# Selling prints of people on DeviantArt



## Joshonator (May 1, 2011)

I mainly do nature photography and haven't had a second thought about submitting prints on DA. Haven't sold any yet but I figure I don't have anything to lose by doing it . But recently I did some street photography and now I am trying to decide whether or not some of my photos would be acceptable to post there as prints without a model release (which cannot possibly be obtained at this point). I heard that it is Legal to sell artistic prints without releases in the US, but I don't know about canada. I also heard that selling prints to a friend is considered private use, but would posting a print on the web for people around the world to see be considered commercial use? 

Any knowledge you have on this subject would be appreciated. And please don't tell me not to worry about it.


----------



## Big Mike (May 2, 2011)

I'm no lawyer...but I think that 'commercial' use is when something is used/published on a large scale or to promote a company/product etc.  

So if the photo appears in a Nike ad campaign...that's a commercial use.  If you are just selling prints, that's not a commercial use.


----------



## KmH (May 2, 2011)

Each country makes their own laws.

In the US, model release statutes vary by state, but what it boils down to here in the US is the legal definitions, not the general definitions, of 'publication' and 'commercial'.

Photos sold to individuals as a digital file or a print for their personal use is not considered commercial, unless you are doing mass distribution. There is no specific number that defines mass distribution, but it's unlikely selling on DeviantArt would generate a sufficient number of sales to qualify as mass distribution.

Selling photos so they can be used for promotion or advertising purposes is commercial.


----------



## Moonb007 (May 3, 2011)

DeviantART is similar to several stock sites out there, so I think it is considered commercial...even know they are more about the artistic community.  I personally would not do it if you can make out the persons face or feature, as you don't want to run a legal risk...just not worth it.  I have never had a sale on DeviantART by the way.  You can sell images of people without a model release, but only as editorial and can be for retail purposes(resale on t-shirt, post cards, etc) fyi.


----------



## Dusica (May 10, 2011)

I haven't sold anything on DA yet. Maybe I misunderstood, but I've heard that if you make money on a photo, you need a model release.


----------



## FavillePhoto (May 12, 2011)

If you can not identify the person in the photo (can't see facial features, back is turned, etc.) then you do not need a model release. And yes, if you post your photos for sale on any website, including DeviantArt, you would technically need a model release for resale of a photo, although no one will actually ask you for one.


----------



## KmH (May 12, 2011)

It's nowhere near as cut and dried as people are alluding to here. FavillePhoto's statement "If you can not identify the person in the photo (can't see facial features, back is turned, etc.) then you do not need a model release." is far from true, but gets oft repeated because it has become online urban legend.

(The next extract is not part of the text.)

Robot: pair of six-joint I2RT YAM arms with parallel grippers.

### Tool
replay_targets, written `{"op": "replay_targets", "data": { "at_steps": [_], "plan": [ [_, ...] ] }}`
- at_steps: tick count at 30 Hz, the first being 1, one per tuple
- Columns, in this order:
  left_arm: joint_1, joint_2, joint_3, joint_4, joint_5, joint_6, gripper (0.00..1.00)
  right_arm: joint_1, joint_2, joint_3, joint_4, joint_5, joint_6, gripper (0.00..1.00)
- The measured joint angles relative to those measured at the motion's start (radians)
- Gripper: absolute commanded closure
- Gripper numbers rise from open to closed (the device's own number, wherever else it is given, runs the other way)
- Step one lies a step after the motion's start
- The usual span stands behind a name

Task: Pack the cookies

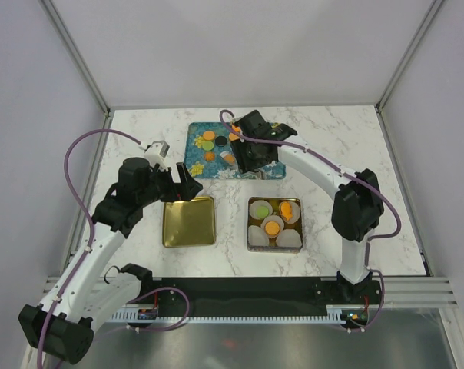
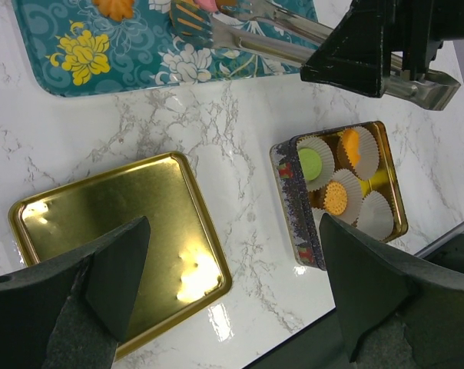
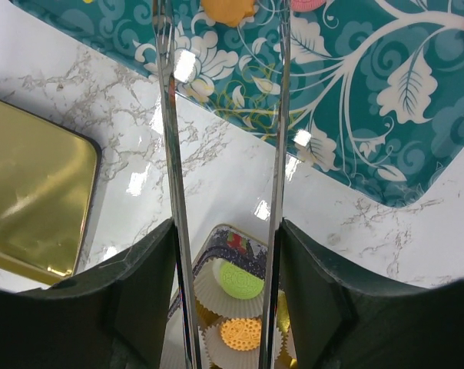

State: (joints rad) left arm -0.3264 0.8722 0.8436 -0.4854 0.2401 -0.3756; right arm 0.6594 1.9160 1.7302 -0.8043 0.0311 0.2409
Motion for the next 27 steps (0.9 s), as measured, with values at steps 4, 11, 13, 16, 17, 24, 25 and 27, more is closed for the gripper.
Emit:
{"op": "replay_targets", "data": {
  "at_steps": [4, 11, 13, 16, 17, 24, 25, 27],
  "plan": [
    [0.000, 0.000, 0.000, -0.002, -0.002, 0.000, 0.00, 0.000, 0.032, 0.024, 0.004, 0.001, -0.003, 0.40],
    [0.000, -0.003, 0.000, -0.007, -0.002, 0.000, 0.00, 0.000, 0.089, 0.065, 0.008, 0.003, -0.003, 0.43],
    [0.000, -0.003, 0.000, -0.007, -0.003, 0.000, 0.00, 0.000, 0.103, 0.070, 0.008, 0.005, -0.003, 0.43],
    [0.000, -0.003, 0.000, -0.007, -0.003, 0.000, 0.00, 0.000, 0.117, 0.071, 0.008, 0.018, -0.003, 0.45],
    [0.000, -0.003, 0.000, -0.007, -0.003, 0.000, 0.00, 0.000, 0.120, 0.071, 0.008, 0.020, -0.003, 0.46],
    [0.000, -0.003, 0.000, -0.007, -0.003, 0.000, 0.00, 0.000, 0.126, 0.074, 0.008, 0.027, -0.005, 0.54],
    [0.000, -0.003, 0.000, -0.007, -0.003, 0.000, 0.00, 0.000, 0.126, 0.074, 0.007, 0.028, -0.006, 0.59],
    [0.000, -0.003, 0.000, -0.007, -0.003, 0.000, 0.00, 0.000, 0.126, 0.075, 0.007, 0.031, -0.010, 0.65]
  ]
}}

The person(s) in the photo determines if they are recognizable, not you.
A photo of a man's forearm that also shows a scare from a cut he got when he was 8 years old, or a tattoo, or some other unique feature, makes him recognizable. 

Note the OP is in Canada, so US law does not apply.

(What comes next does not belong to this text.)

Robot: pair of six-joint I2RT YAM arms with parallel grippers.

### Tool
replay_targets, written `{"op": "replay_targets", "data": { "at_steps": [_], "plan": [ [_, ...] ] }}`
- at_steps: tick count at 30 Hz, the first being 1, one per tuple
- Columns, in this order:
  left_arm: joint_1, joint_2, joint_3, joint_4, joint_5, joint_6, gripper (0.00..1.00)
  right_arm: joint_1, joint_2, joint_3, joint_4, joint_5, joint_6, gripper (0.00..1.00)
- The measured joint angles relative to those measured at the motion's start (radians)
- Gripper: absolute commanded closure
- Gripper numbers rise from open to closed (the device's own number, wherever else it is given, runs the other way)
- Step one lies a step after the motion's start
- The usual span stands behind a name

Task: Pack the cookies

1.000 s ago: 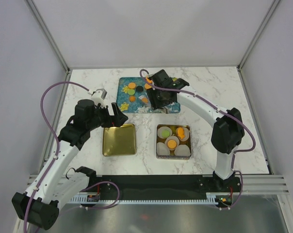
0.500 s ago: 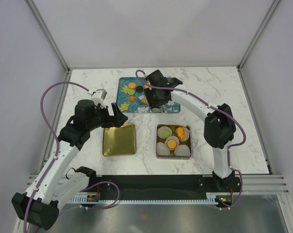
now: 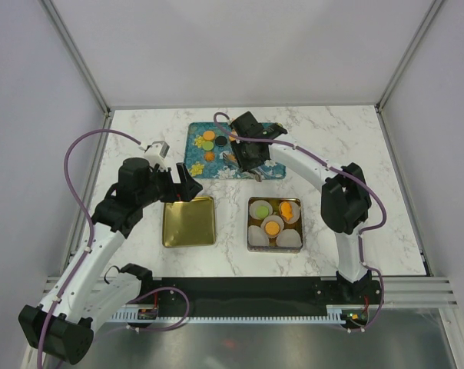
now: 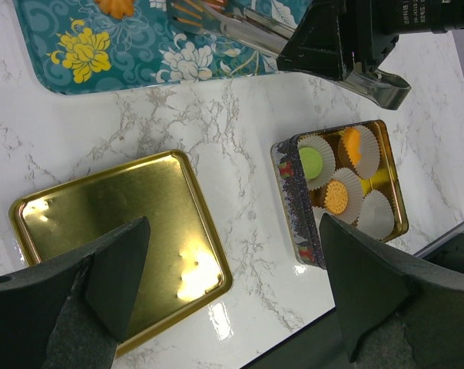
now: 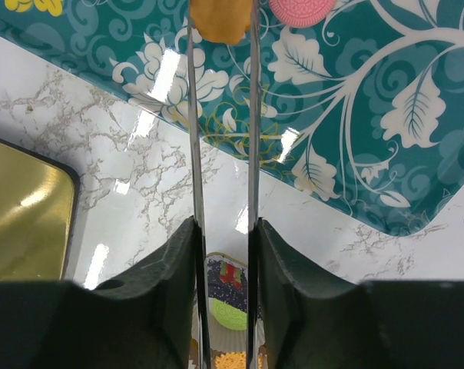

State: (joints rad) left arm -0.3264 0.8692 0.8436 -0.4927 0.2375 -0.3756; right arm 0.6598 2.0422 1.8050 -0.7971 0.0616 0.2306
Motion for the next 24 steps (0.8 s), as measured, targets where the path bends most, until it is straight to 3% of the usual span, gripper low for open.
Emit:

Some suggested online reading for those here in the US: Model Releases



> ....the key concept you need to always have at the front of your mind is "association." Does the person or thing in the photo imply he or it is an _advocate or sponsor for an underlying idea or product_. The stronger the implication of this kind of advocacy, the more likely that someone can draw an "association" between the photo subject and that product or idea. Hence, the stronger the need for a release.


----------